That's really helpful. And just a quick follow-up, I think I saw you guys and also Sam's Club doing some membership discounting. In the fourth quarter. I'm not sure a lot of that's going on anymore, but just curious, you know how if you have any Any thoughts on how you think you know members gotten on discount, you know, will they behave. Will you hold them as similar as other members, you know, any thoughts on on how that will work for you guys.
It's a good question. Membership underlies the entire business. We had a strong year from a membership perspective, and Q4 was better than the full year. All the metrics that we care about, our ability to attract members, our ability to attract the right members in terms of their quality, our long-term renewal rate, as we talked about, is still at 90%. Our higher tier members are at 38%, and the co-brand has really helped us lever up that portfolio into the highest levels of our tiers. So lots to be proud of there. You know, we're very judicious from a discounting perspective. It is something that we do. It is something our competitors do. As we've talked about, to avail yourself of a discount, we ask you to participate in our Easy Renewal program. Discounting is an important way to catch somebody's attention and get them in in the first year. It's up to us to properly engage you during that first year, and then you renew it at full freight through our Easy Renewal program in the second year. Again, very proud of our membership progress. It, again, is part of why we feel bullish about the business. built upon several years now of growth in members. This is not just the COVID phenomenon. This is something we've been able to stack membership gains on membership gains for a few years now. And we don't see any reason why that would slow down.
That's great. Thank you.
Thanks, Robbie.
Our next question today comes from Simon Gutman from Morgan Stanley. Your line is now open. Please go ahead.

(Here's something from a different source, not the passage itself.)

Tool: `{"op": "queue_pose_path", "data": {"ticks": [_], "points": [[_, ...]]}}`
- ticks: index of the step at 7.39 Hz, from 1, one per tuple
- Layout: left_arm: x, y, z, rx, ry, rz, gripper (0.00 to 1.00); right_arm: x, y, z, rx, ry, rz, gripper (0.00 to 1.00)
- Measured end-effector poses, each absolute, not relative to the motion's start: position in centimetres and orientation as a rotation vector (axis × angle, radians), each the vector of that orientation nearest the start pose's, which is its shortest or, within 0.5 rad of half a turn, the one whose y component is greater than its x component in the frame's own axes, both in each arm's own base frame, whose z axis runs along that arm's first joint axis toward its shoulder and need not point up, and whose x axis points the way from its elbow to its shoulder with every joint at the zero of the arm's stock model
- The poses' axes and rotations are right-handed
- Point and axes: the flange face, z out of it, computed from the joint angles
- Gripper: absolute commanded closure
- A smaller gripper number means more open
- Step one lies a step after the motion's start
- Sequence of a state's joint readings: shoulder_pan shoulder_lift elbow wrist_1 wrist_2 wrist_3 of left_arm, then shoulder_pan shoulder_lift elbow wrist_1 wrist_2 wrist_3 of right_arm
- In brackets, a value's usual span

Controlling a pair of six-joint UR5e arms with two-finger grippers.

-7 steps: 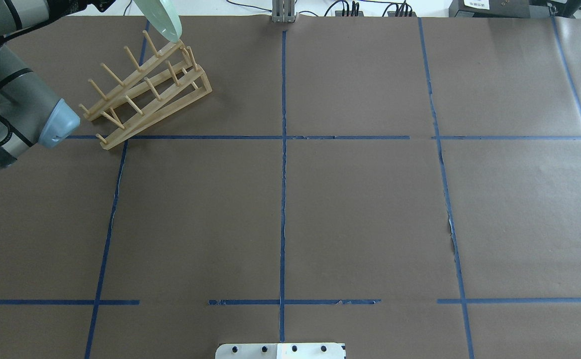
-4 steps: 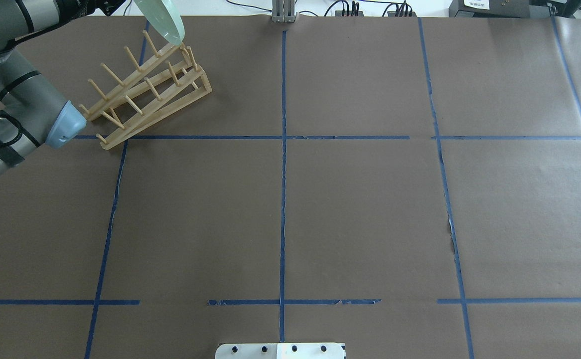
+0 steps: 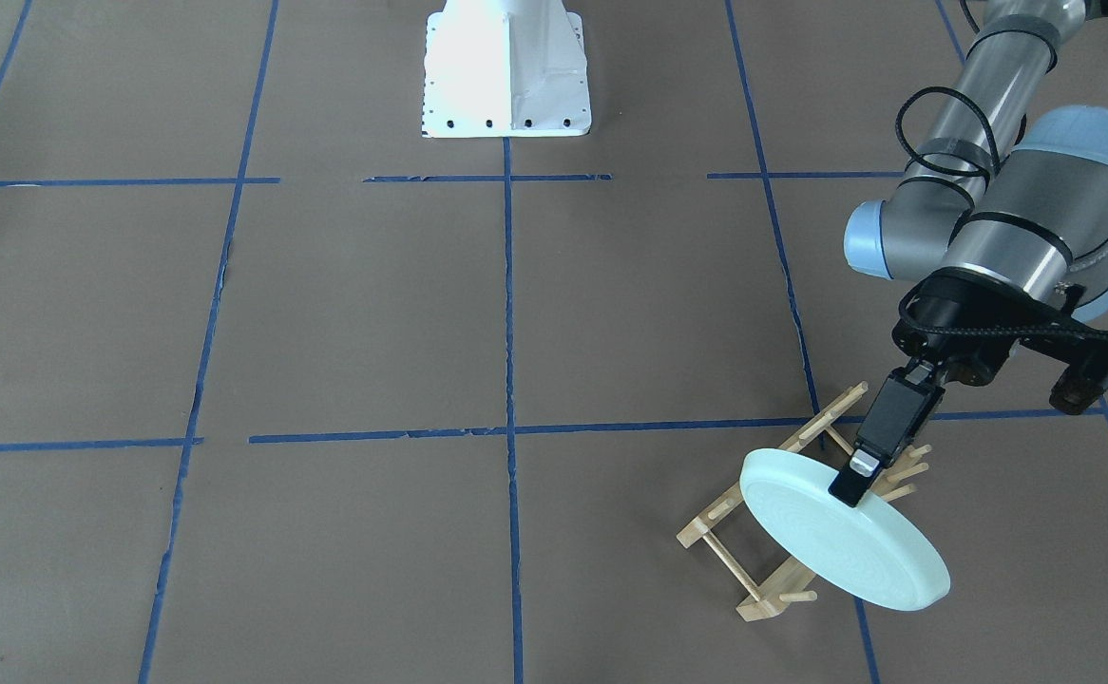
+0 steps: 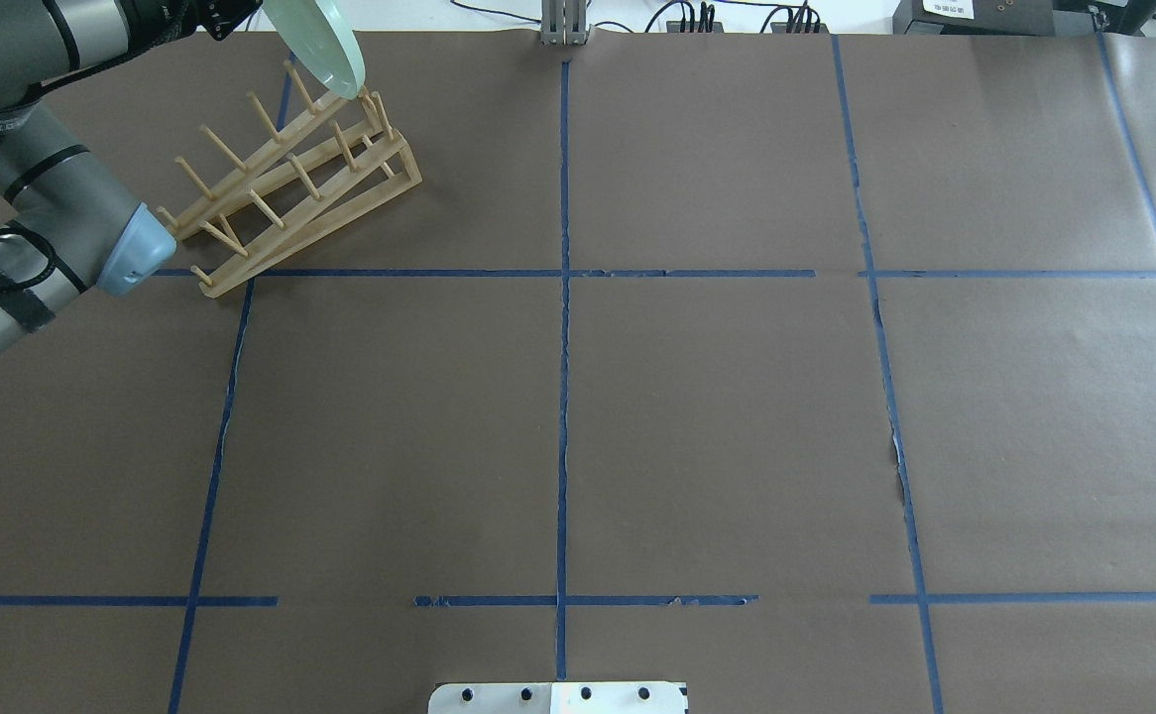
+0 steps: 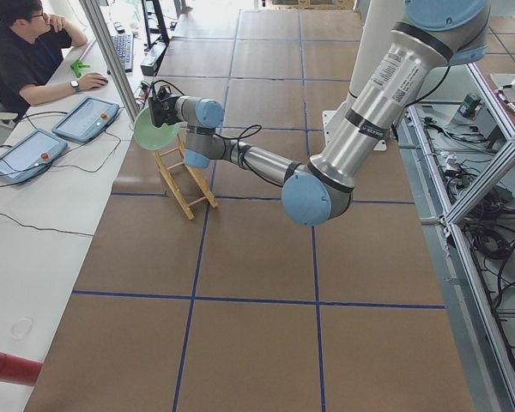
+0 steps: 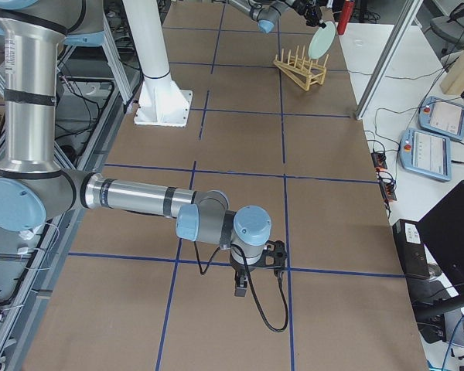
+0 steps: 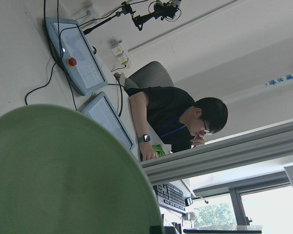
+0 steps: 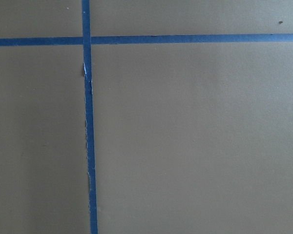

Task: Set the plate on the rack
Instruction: 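Lower the upright plate into the rack's pegs with the left gripper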

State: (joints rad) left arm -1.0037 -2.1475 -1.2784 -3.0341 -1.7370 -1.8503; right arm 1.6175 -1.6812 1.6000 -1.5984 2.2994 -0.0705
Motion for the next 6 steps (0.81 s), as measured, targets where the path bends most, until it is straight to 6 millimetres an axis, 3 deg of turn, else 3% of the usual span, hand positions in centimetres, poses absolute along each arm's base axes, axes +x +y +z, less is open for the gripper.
{"op": "queue_pose_path", "data": {"ticks": [6], "points": [[29.8, -63.7, 31.0, 0.504, 1.701, -0.754, 1.0, 8.7, -43.1, 70.2, -0.062, -0.733, 0.018, 0.0]]}}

Hey, good morning, everyone. Hey, Bob, I wanted to ask you first, the top-line environment has been constrained, and we've seen that across retail. You're talking a lot about investments and thinking about where the business could be in a couple years from now. Is there any degree to which you're holding back to manage short-term profitability or some of these changes you're making, some of the cost-saves designed so that you don't have to hold back over the interim?

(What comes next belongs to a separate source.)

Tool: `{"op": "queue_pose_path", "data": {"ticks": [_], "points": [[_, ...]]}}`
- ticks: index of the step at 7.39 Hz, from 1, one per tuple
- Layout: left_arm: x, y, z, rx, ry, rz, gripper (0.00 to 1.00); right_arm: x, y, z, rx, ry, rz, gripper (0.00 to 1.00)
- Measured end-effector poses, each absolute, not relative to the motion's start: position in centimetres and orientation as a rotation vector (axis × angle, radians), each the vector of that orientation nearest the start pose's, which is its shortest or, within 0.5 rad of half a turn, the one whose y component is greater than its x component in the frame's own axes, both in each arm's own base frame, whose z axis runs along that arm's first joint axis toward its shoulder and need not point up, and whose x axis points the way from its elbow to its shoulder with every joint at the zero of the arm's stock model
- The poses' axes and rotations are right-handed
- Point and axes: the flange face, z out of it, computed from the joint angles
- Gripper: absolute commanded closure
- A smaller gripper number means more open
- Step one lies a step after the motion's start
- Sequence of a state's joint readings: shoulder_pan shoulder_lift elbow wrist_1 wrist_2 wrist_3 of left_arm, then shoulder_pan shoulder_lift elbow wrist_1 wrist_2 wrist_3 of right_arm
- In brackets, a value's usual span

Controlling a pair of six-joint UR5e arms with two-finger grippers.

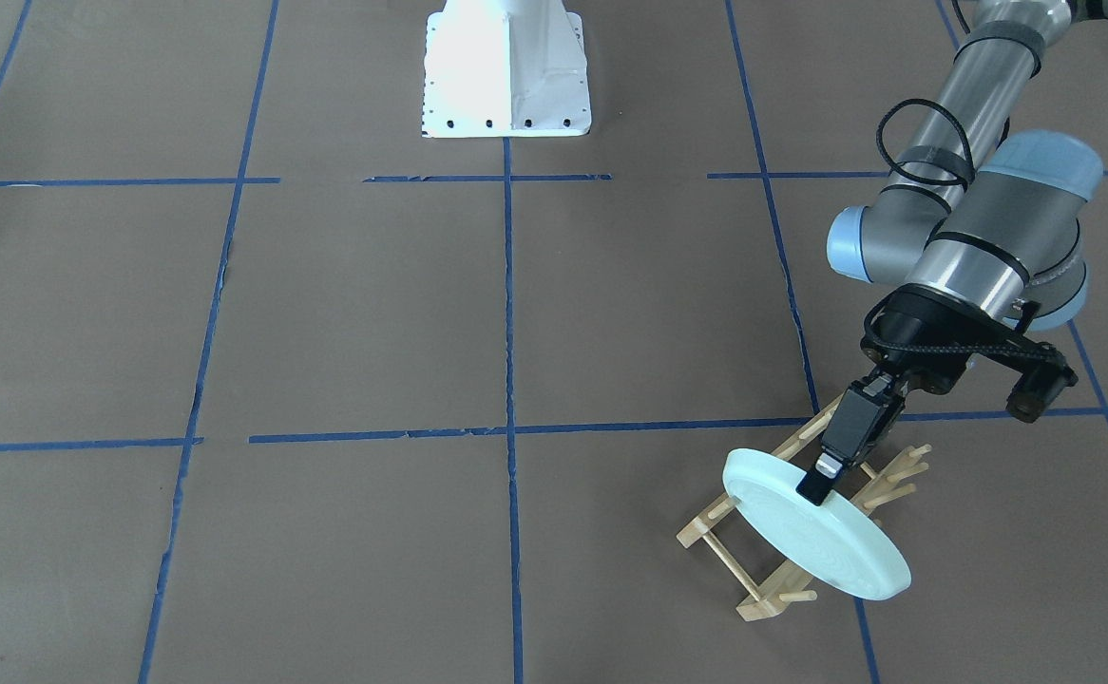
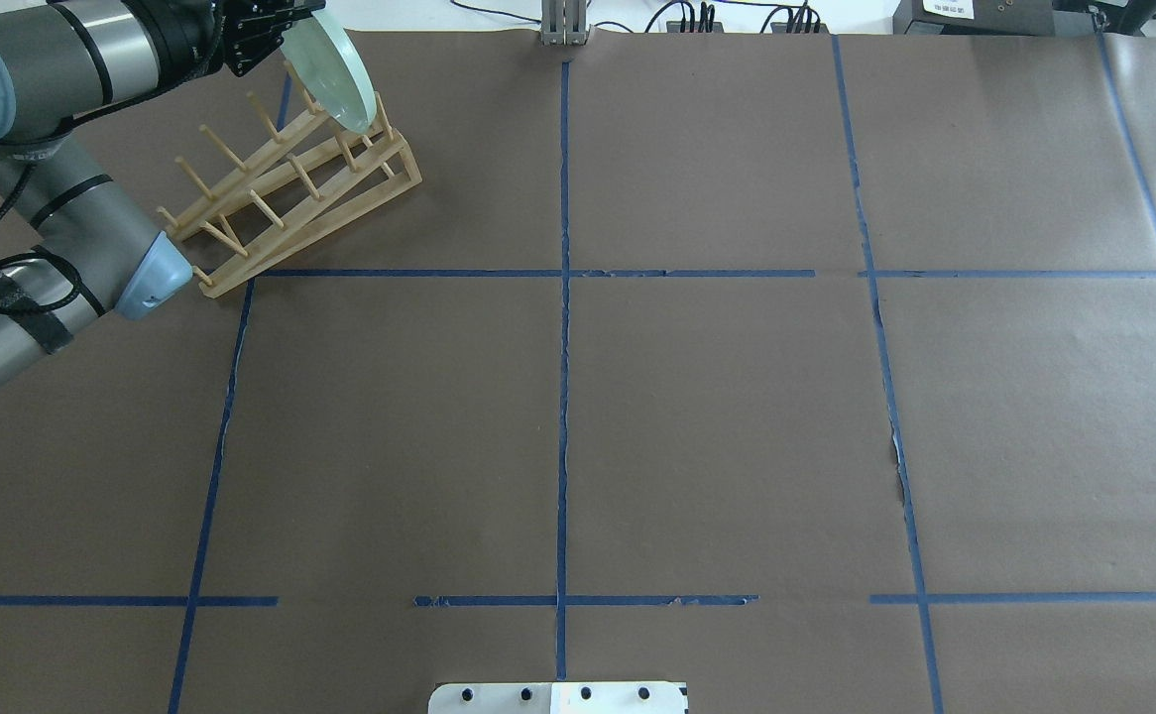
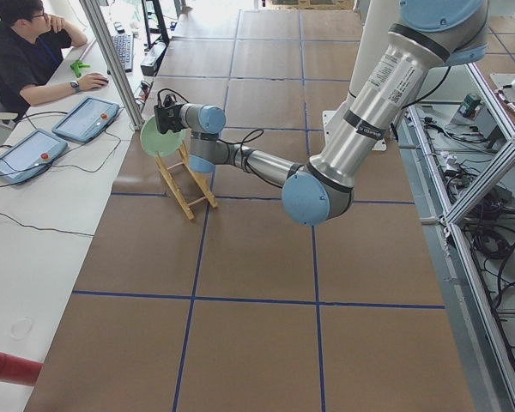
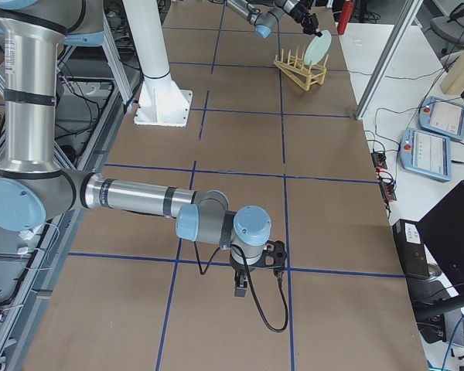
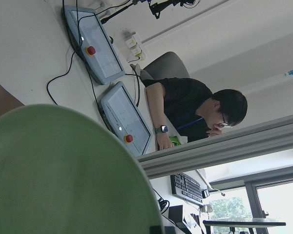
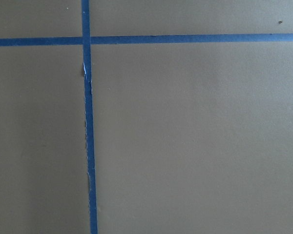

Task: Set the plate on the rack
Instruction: 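Lower the upright plate into the rack's pegs with the left gripper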

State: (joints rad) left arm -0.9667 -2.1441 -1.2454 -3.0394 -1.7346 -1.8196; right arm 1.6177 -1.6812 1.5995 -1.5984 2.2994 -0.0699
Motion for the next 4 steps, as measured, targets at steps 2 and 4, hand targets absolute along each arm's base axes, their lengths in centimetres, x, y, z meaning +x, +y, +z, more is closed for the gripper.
{"op": "queue_pose_path", "data": {"ticks": [2, 4], "points": [[30.33, -63.64, 31.54, 0.499, 1.692, -0.749, 1.0, 8.75, -43.14, 70.15, -0.061, -0.733, 0.018, 0.0], [30.85, -63.51, 31.86, 0.491, 1.687, -0.747, 0.45, 8.72, -43.14, 70.17, -0.062, -0.733, 0.017, 0.0]]}}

Yeah, good morning, Simeon. It's a really good question. We talk a lot about here investing for the long term. And so very few conversations around here about investment for a quarter or for a year. It's where are we going to be in two years, three years, five years? And that's really the point of the membership business. We want to create a franchise for the next five or 10 years. So certainly we we have opportunities for in period investments we tend to you know make those as they come but the more important ones to us are the other long-term ones and those tend to fall in the in the membership arena so we are really proud of what we've been able to do it's certainly one of the things that has has really transformed the business over time and in a quarter like this this past one where we had a great bottom line number. You've heard us talk about spending into the beat a little bit as well. Every time we know we have a good quarter going, we amp up the investment a little bit, not necessarily for this particular quarter, but for the next year, the next two years, the next five years. And that won't change. Probably the best example of that is the Cobrand credit card. It certainly was a more lucrative deal than our prior deal with our prior bank, but we took all of those. additional monies and invested them back into the value proposition for our members. And we talked about in the prepared remarks, 35% more rewards in the first year than in last year. That's an incredibly powerful thing for our members, whether it's 5% back on what they buy or 15 cents back on every gallon of gas that they pumped. that really drives people's behavior in a lucrative fashion over the long term. It's not particularly accretive in the first year, as we've seen here in this first year of that new program, but it allows the program to grow so that it will be really a juggernaut in two or three or five years. So we will continue to invest in the business for the long term. That's really our job is to create that long-term value for our shareholders.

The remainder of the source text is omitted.